Итак, я начал читать. И очень скоро понял, что листаю страницы необыкновенной — святой книги. Увы, это открытие меня не особенно взволновало. Медленно, позорно медленно проникался я сутью и духом бессмертных страниц, но все-таки это происходило, что также вызывает во мне заслуженную гордость. Жуткие галлюцинации посещали меня в тот период, и вообще, что-то непонятное творилось с моим устойчивым (как я раньше полагал) рассудком. Я вчитывался и размышлял, размышлял и вчитывался, я излечивался, прозревал, и я достиг Понимания.

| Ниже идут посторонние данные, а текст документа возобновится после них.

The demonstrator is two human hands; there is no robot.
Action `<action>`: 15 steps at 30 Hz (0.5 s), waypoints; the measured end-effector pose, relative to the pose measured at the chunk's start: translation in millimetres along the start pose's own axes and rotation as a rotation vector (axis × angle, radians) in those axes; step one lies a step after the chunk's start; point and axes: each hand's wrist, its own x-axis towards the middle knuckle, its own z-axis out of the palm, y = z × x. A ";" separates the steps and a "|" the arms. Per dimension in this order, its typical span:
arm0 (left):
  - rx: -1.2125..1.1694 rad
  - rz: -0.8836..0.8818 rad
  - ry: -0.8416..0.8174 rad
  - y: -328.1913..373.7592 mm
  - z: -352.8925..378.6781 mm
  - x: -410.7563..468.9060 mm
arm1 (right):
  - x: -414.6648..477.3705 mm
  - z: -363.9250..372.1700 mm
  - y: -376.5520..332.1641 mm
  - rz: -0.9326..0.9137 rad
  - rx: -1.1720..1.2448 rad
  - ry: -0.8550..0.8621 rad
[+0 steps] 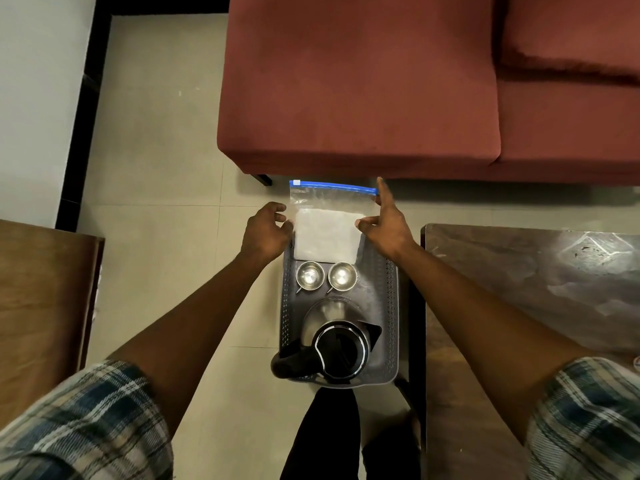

Неописуемые ощущения. Неописуемое время. Мои слова жестки и неточны, слова вообще слишком ограничены. Я не знаю Твоих слов… Чтобы рассказать о том удивительном периоде, надо наполнить ускользающий, непокорный текст живительной силой Твоей, Книга. Надо передать содержание Твое. Разве доступно мне это чудо? Те, кто вошел в Тебя, кто изведал благодать Твою, они поймут. Братья неведомые — они поймут. А что могу я, жалкий грязный червяк, едва оправившийся от душевного недуга? Недуга, длившегося двадцать пять лет…
Что я могу описать?
Я полон нетерпеливого желания описывать себя нынешнего. Когда требует рука, выводящая на бумаге неровные строки, я описываю себя прежнего. Что было между этими двумя «Я» — главная загадка моей Кельи.
МИР (продолжение)
Сколько времени он сидел — неизвестно. Часов в ванной комнате не было. Во всяком случае, не более ста двадцати минут. Он не возмущался, не ломился, не хныкал. Он отдыхал.
Звонок в дверь заставил его вспомнить, где он и зачем.
Прислушался. Раздался бодрый возглас:
— Ну как, стервы, проспались?
— Не волнуйся за нас, ублюдище, — последовал нежный ответ. — Иди лучше вон с тем придурком разберись.
— С Люмпом?
— Да нет! С хозяином.
— С кем?
— С хозяином квартиры этой. Как его… С Холеным.
Молчание.
— Врете, — и через некоторое время. — Где он?
— В ванной. Мы его заперли.
— И как?
— Пока молчит.
Мужской голос казался знакомым. Уверенный, наглый голос.
— Выпустите! — крикнул Холеный.
Приблизилось топанье, дверь открылась. Несомненно, новый гость был знаком. Низкорослый, плотный, со взбитыми волосами. Правильно, девочки же говорили! Голяк — такая кликуха, а настоящее его имя…
— Костя! — сказал Холеный. — Что это… — он вспомнил приличествующую ситуации грубость, — за драные мочалки под моей крышей?
Голяк долго вглядывался — изучал, припоминал, удивлялся. Наконец, решил поработать языком:
— У Люмпа спрашивай, это он с ними живет. А ты… У кого прятался, чистюля?